SUMMARY AS TO DAMAGES
The seat injury

Damages in the sum of $5000, there being no reduction for contributory negligence.

The fall injury

(a) Past losses:

Agreed medical and like expenses $104,356.16
Agreed items (bed etc) 7,073.00
Wood 5,000.00
Jenny Craig 3,000.00
Attendant Care 34,000.00
Loss of earnings to date 165,855.00
Fox v Wood component 37,473.67
Total $356,757.83 $356,757

(b) Future Losses

Medical and like expenses 114,000
Attendant Care 34,215
Provision of wood and maintenance 10,350
Loss of earning capacity 245,856
Pain and suffering 150,000
Total: 554,421 $554,421
Total: $911,178
  1. Having concluded that the claim with respect to the fall injury should be reduced by 10% by virtue of the plaintiff’s contributory negligence, that sum reduces to $820,060.

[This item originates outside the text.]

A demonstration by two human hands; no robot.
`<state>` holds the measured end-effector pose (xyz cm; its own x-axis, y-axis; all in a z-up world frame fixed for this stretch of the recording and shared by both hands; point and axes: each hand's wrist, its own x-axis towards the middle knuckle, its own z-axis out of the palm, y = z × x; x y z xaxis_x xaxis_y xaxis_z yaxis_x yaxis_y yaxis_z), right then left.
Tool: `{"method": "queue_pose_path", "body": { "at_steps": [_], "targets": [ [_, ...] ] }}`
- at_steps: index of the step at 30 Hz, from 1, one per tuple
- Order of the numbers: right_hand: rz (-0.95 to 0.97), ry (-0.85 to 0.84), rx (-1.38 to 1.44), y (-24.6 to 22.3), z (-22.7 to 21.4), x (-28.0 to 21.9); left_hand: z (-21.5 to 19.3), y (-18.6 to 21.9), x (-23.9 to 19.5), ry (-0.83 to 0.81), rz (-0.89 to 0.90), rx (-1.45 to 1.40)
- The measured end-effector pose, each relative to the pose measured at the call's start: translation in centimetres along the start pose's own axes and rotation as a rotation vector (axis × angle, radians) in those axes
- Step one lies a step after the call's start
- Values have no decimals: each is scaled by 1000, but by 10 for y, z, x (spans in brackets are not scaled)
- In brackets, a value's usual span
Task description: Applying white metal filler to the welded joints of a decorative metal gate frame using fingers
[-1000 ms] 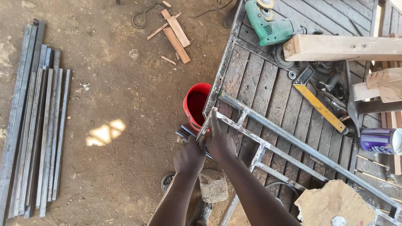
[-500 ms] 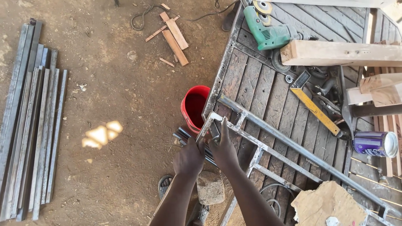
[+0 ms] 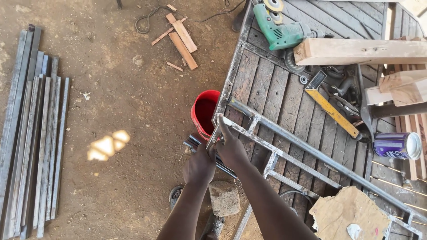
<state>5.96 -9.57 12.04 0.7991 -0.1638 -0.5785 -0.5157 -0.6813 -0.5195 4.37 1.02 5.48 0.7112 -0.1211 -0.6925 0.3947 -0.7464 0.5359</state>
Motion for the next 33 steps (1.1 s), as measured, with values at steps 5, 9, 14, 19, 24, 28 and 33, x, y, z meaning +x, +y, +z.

  1. I conclude, therefore that the total award of damages (omitting the cents) for both the fall and the seat injuries should be the sum of $825,060.

  1. Counsel advised me that before judgment was entered they would agree as to the sum which should be deducted from the award with respect to sums owing to the WorkCover Corporation of South Australia, and I will seek the advice of counsel as to the appropriate sum that should be recorded in the judgment.  I will also hear from counsel as to costs and any other consequential orders.